2. en proyección de imagen

  1. Iniciar el control ambiental del microscopio para lograr un estable 37 ° C, 5% CO2 y atmósfera húmeda.
    Nota: Aquí, una cámara de incubación superior pequeño escenario se ha utilizado que permite configuración estable dentro de unos 15 minutos más grandes incubadoras necesitarán más tiempo para alcanzar condiciones estables.
  2. Fijar todos los parámetros de adquisición en el microscopio antes de aplica la suspensión de células:
    1. Establecer el intervalo de tiempo de 30 s y la duración a 60-90 min activan la función de enfoque automático de lo basados en hardware-enfoque automático para cada punto del tiempo (valor "1").
    2. Ajuste la exposición de la cámara y ganancia, así como la potencia del láser para cada canal. Alta ganancia niveles, tiempo de exposición bajo y láser de baja potencia son recomendables para reducir la toxicidad de la foto.
      Nota: Los datos presentados aquí fue adquiridos con la exposición de 200 ms, aumento de energía del laser nivel 500 y el 20% que equivale a intensidades de excitación de 0,5 W/cm² de 488 nm y 1 W/cm² para 561 nm, respectivamente.
    3. Coloque la pila de z para los canales discos 10 μm con 0,4 μm espaciado. Desactivar z-pilas para los canales TIRF. Configure el desplazamiento inferior a «0», es decir, el plano más bajo será la posición de enfoque de hardware auto-focus.
    4. Activar la función de múltiples puntos "posiciones de la etapa".
      Nota: Hasta 3 posiciones pueden grabarse en un intervalo de tiempo de 30 s.
  3. Encontrar los granos fluorescentes iluminación epi-fluorescente en el ocular o en la pantalla del ordenador, luego activar un canal de la TIRF y fijar el ángulo de iluminación a un valor que indica iluminación TIRF. Activar el enfoque automático al presionar el botón en el panel de microscopio y ajustar el enfoque con la rueda de desplazamiento. Adquirir un conjunto de datos 2-color, es decir TIRF-488 y TIRF-561, para el registro posterior de imagen basados en grano (ver punto 3.1).
    1. Opcional: Para garantizar la iluminación de la TIRF, añadir unos pocos microlitros de la suspensión de perlas multicolor fluorescente libremente flotante (ver punto 1.3.2.). Activar la vista en vivo de un canal de la TIRF y aumentar el ángulo de iluminación. Los granos no adherente desaparecerá más allá del ángulo crítico, asegurando un correcto TIRF iluminación8.
  4. Mezcle la suspensión de células otra vez invirtiendo el tubo cerrado 2 - 3 veces y aplicar 1 mL de las células en el plato de imagen.
  5. Encontrar rápidamente las células transfected doble con iluminación epi-fluorescente nivel baja. Centro de las células en la previsualización de cámara en vivo con iluminación de campo claro y marcar la posición. Encontrar otros 1-2 puntos de interés y guardarlos en la lista de posiciones.
    Nota: Al principio, las células fácilmente pueden separar debido al movimiento de la etapa, por lo tanto, establecer posiciones 4-5 y vuelva a comprobar todo antes de comenzar la adquisición de la imagen. Luego, descartar posiciones 1-2.
  6. Iniciar la adquisición de datos haciendo clic en el botón de "Secuencia".
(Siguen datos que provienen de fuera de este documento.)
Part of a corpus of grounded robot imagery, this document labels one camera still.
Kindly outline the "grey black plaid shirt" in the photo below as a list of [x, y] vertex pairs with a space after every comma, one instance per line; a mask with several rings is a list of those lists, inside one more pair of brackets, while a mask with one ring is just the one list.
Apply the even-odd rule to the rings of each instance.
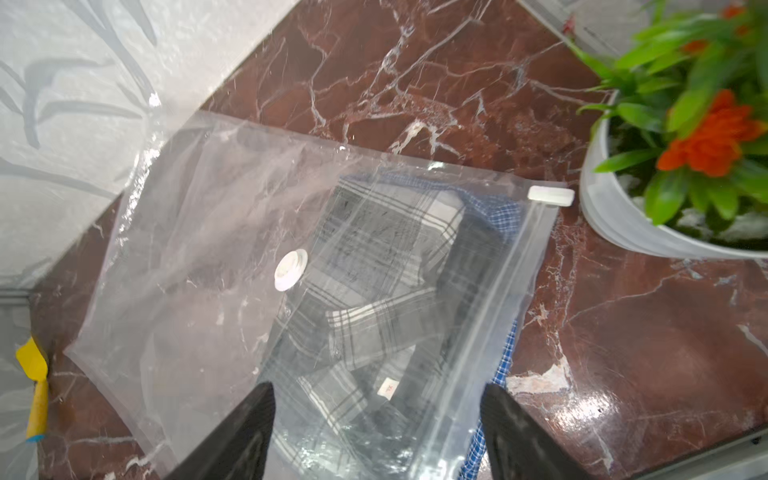
[[275, 389], [272, 450], [302, 479], [364, 479], [356, 442], [382, 435], [373, 418], [415, 346], [439, 332], [409, 308], [427, 307], [446, 266], [464, 206], [454, 194], [341, 178], [309, 246], [309, 263], [276, 320], [262, 377]]

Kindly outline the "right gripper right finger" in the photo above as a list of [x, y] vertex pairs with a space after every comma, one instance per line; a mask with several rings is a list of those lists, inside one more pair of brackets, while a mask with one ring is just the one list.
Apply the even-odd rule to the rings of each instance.
[[485, 386], [480, 419], [494, 479], [591, 477], [501, 386]]

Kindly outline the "blue checked shirt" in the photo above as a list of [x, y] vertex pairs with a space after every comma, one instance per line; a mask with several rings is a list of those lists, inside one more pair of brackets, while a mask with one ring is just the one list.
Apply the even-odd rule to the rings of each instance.
[[427, 307], [410, 297], [377, 303], [379, 315], [409, 308], [436, 321], [402, 376], [387, 376], [392, 396], [373, 418], [382, 435], [359, 440], [364, 479], [474, 479], [490, 449], [480, 420], [487, 384], [503, 387], [518, 323], [531, 301], [542, 246], [552, 227], [548, 207], [476, 186], [386, 173], [383, 185], [456, 195], [464, 206], [446, 266]]

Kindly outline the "clear plastic vacuum bag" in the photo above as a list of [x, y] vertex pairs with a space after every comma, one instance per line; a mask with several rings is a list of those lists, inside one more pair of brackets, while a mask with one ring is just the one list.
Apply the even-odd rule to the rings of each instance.
[[470, 479], [558, 194], [200, 112], [145, 141], [66, 353], [162, 475], [268, 382], [269, 479]]

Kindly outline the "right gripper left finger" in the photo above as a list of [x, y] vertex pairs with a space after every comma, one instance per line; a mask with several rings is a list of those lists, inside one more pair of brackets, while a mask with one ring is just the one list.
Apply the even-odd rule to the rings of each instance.
[[275, 413], [273, 385], [258, 384], [165, 478], [262, 479]]

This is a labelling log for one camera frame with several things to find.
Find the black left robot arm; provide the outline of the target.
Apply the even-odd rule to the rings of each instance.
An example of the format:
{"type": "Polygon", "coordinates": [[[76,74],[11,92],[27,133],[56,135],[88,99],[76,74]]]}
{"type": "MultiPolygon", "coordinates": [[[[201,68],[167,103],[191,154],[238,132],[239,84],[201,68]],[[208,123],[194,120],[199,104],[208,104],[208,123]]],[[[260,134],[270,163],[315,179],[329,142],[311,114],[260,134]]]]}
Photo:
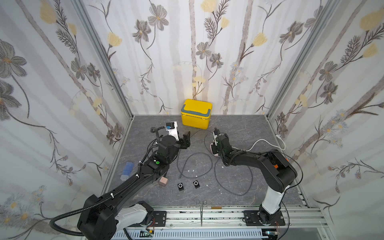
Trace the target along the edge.
{"type": "Polygon", "coordinates": [[[123,205],[141,188],[155,182],[166,174],[171,163],[177,158],[181,149],[191,145],[191,133],[183,137],[178,135],[157,136],[154,145],[156,151],[147,151],[139,162],[137,172],[115,189],[99,197],[91,195],[80,209],[61,214],[50,220],[50,227],[62,234],[86,237],[88,240],[110,240],[118,230],[118,214],[123,205]],[[80,215],[78,231],[67,230],[57,225],[57,221],[80,215]]]}

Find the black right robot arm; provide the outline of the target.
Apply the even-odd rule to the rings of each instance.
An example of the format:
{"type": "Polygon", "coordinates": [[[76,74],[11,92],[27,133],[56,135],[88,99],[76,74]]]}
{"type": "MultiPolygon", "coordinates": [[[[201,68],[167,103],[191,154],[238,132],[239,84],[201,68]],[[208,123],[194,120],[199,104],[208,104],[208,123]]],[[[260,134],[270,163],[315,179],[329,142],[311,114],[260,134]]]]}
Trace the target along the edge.
{"type": "Polygon", "coordinates": [[[212,153],[218,155],[226,167],[247,166],[261,171],[268,189],[259,207],[257,221],[264,226],[275,223],[281,213],[285,192],[298,176],[296,169],[277,149],[264,153],[247,152],[232,147],[228,135],[217,128],[213,136],[212,153]]]}

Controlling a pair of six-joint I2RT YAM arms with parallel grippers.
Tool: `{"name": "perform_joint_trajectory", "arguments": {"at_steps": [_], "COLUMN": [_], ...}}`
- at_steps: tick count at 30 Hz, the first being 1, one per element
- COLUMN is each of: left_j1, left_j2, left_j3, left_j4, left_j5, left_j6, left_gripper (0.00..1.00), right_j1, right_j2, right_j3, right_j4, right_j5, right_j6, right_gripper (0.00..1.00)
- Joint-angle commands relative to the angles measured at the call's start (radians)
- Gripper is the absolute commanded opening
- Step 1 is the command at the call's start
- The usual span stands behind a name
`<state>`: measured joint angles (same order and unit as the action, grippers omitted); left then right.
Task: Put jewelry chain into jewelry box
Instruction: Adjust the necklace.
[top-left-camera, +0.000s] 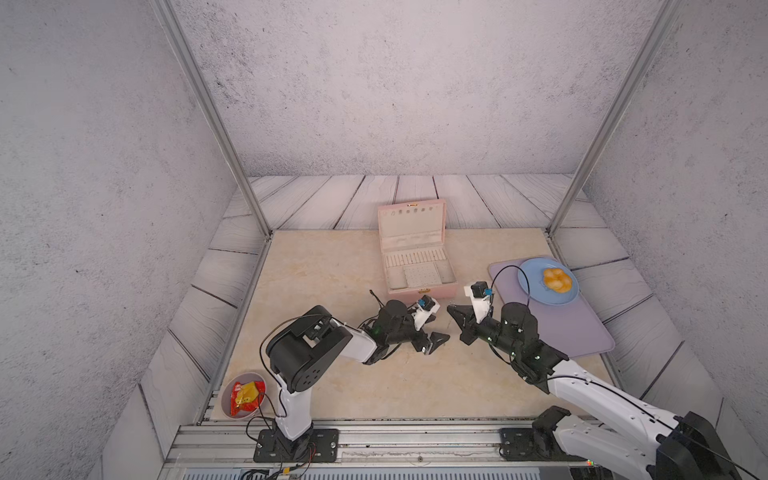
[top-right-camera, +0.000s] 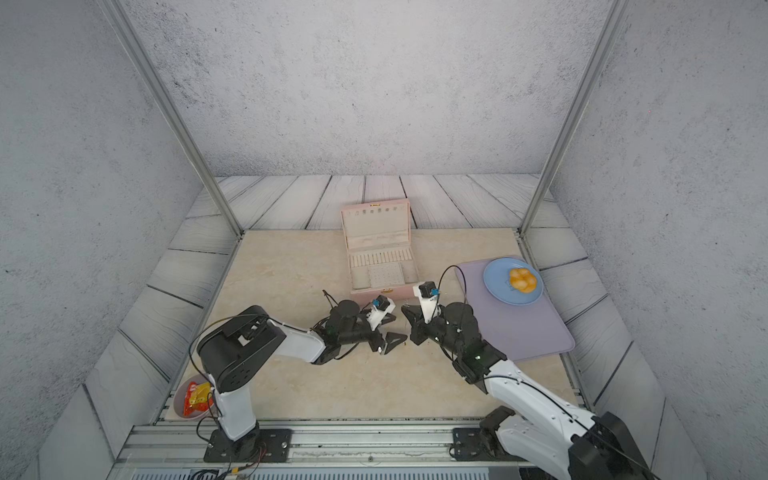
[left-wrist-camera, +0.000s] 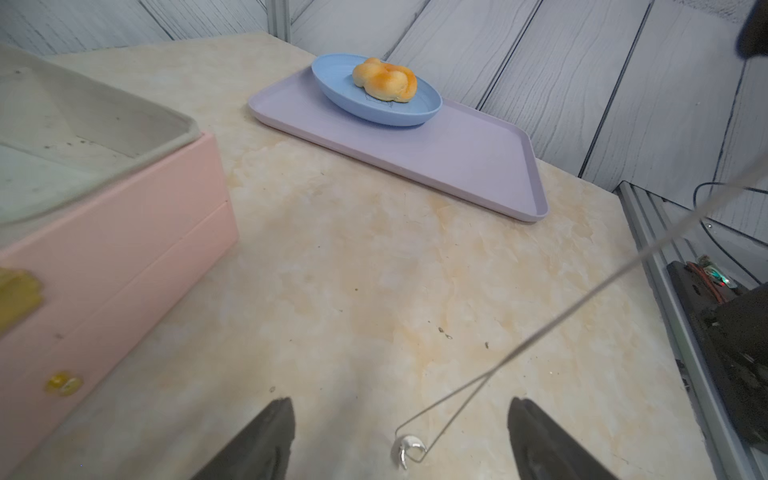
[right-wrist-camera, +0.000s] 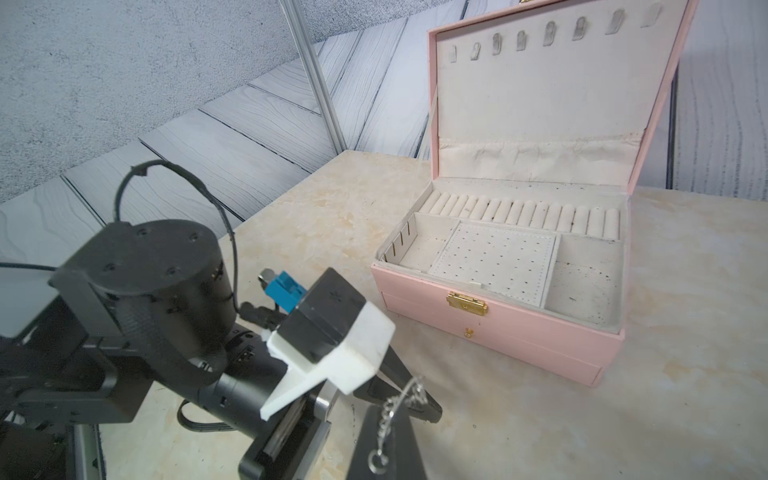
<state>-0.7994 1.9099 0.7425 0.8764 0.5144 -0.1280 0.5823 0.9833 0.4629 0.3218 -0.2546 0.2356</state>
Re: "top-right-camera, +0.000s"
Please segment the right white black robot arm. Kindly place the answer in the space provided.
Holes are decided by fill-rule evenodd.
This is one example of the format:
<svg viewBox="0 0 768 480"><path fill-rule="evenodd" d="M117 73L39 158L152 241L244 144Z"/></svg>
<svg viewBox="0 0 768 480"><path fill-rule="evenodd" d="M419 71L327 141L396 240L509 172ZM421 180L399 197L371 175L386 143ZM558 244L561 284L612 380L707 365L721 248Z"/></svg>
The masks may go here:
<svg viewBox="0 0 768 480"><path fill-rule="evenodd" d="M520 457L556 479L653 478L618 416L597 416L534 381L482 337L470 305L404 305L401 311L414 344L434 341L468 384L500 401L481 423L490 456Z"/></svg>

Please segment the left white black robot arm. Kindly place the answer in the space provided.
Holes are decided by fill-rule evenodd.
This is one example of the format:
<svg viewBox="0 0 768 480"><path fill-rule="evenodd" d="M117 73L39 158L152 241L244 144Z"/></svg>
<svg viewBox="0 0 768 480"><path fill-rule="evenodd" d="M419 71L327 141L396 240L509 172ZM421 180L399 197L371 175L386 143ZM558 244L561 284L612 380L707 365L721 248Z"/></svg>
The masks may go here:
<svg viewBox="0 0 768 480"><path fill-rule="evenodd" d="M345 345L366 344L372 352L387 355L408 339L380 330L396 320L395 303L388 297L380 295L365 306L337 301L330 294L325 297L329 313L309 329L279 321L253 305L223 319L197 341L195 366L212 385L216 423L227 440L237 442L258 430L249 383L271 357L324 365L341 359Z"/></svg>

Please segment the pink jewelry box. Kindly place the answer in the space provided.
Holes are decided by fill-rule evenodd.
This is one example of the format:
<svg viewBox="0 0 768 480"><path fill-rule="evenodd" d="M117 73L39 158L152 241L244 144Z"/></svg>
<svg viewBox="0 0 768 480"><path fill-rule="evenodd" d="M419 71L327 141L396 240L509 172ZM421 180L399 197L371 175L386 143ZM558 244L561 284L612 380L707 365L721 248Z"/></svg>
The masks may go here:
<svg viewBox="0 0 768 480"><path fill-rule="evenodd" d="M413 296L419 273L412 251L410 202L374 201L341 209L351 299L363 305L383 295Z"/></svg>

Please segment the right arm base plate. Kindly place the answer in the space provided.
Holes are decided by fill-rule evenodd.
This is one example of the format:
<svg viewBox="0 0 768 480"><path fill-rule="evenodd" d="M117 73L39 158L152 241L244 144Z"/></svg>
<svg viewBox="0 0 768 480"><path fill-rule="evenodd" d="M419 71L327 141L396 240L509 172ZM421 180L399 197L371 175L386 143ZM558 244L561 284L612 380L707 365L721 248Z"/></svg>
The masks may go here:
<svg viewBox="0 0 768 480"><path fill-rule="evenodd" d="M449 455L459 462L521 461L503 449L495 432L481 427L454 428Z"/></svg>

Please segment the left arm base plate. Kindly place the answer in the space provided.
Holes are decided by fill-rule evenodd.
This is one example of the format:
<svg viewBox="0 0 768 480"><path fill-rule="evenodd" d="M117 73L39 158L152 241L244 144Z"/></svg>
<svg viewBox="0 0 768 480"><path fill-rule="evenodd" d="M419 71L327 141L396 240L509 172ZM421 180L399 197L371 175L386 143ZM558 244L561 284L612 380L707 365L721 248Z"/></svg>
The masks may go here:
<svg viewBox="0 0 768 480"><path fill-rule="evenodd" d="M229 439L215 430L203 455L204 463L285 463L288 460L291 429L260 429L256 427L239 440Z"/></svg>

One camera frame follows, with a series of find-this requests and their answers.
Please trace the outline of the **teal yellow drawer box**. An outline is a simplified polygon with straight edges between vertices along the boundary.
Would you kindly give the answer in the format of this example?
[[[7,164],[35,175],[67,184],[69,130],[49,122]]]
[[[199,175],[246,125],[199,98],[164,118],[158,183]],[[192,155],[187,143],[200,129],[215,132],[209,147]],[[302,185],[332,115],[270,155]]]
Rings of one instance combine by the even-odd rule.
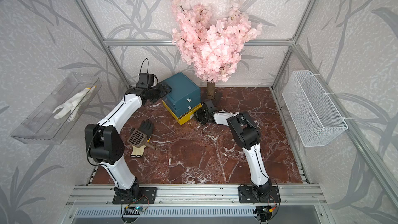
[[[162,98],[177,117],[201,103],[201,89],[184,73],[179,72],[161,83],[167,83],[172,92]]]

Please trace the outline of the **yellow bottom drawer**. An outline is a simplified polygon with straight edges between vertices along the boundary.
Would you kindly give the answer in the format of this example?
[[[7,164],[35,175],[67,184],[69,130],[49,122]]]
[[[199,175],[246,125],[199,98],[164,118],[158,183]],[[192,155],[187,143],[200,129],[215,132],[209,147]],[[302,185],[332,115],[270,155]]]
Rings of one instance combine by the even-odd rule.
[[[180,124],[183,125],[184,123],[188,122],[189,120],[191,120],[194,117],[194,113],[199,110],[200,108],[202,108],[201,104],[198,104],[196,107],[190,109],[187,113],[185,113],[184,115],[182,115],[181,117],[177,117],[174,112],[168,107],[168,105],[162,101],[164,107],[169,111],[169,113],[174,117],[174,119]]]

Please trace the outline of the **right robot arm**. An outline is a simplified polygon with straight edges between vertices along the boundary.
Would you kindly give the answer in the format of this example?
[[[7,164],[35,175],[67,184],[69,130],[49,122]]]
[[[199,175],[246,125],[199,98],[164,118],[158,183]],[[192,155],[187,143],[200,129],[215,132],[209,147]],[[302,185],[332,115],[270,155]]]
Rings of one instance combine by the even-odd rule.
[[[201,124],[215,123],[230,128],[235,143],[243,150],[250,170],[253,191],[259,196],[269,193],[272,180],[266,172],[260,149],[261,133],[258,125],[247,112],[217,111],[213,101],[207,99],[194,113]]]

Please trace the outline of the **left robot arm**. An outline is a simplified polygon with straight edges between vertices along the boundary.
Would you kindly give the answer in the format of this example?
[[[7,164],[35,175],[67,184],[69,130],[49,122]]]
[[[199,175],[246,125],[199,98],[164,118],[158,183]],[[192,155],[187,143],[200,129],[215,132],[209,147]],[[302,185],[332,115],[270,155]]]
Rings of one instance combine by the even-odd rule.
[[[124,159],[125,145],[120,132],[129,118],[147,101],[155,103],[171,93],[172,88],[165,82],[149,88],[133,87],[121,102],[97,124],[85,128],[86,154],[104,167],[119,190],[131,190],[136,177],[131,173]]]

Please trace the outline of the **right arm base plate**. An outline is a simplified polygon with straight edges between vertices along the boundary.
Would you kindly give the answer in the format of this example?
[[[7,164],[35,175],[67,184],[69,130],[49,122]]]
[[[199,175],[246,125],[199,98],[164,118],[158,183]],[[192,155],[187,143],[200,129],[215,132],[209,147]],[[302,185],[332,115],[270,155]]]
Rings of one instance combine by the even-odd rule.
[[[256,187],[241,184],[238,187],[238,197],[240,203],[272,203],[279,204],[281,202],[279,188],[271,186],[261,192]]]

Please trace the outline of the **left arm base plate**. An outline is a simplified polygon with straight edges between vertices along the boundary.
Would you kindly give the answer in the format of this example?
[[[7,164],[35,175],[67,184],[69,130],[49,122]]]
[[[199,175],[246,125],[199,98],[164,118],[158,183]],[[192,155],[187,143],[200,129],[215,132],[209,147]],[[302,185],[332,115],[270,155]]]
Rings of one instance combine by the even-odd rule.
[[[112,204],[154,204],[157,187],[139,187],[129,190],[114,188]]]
3. procesamiento posterior imagen en ImageJ

  1. Con el fin de generar un hyperstack sin registro en FIJI15, una macro llamada "SD-TIRF_helper" se ha escrito que se puede aplicar a conjuntos de datos de 2-4 canales SD-TIRF timelapse. Guarde el archivo "SD-TIRF_helper_JoVE.ijm" en el FIJI "macros" de la carpeta y ejecute la macro haciendo clic en el comando de menú "Plugins > Macros > Ejecutar...".
    1. Si los canales de color necesitan corrección de inscripción, seleccione la opción crear una nueva referencia de registro basado en el grano (archivo histórico) y usar un archivo existente que se creó antes.
      Nota: El plugin turboreg del16 se aplicará a imágenes de referencia de perlas de fluorescencia. Instalar el plugin en el software de FIJI según las directrices generales para la instalación del plugin.
    2. Importar los datos con el importador de bio-formatos y elija hyperstack como una opción de visualización. Cargar el dataset de la imagen, seleccione la serie de SD en el primer paso y la TIRF-serie en el segundo paso. FIJI mostrará los datos ordenados por canal y etapa de posición, es decir, normalmente los canales SD y TIRF todos los canales se muestran como un hyperstack para cada posición que se ha seleccionado.
      Nota: La importación de datos es posible desde varios tipos de archivos, por ejemplo TIFF-serie o archivo dependiente de la plataforma tipos tales como * .nd. El tipo de archivo no puede ser reconocido solamente si no se exporta por el software de adquisición como independiente, sin compresión formato TIFF.
    3. La corrección del registro se aplican a los respectivos canales por cargar el archivo de puntos de referencia predeterminados.
    4. Seleccione la tabla de búsqueda del color deseado (LUT) para cada canal SD y TIRF y combinarlos en un hyperstack único y multidimensional.
      Nota: Durante el procesamiento de los canales de la TIRF, un número de planos de z con cero valores de intensidad se añade en la parte superior del plano inferior que coincide con el número de aviones de z en el conjunto de datos de la SD. Este paso es importante para la visualización de la hyperstack final. Esta metodología es correcta, desde la profundidad de la iluminación de la TIRF (menos de 200nm7) es más pequeño que el tamaño de paso z de la pila de SD (400 nm).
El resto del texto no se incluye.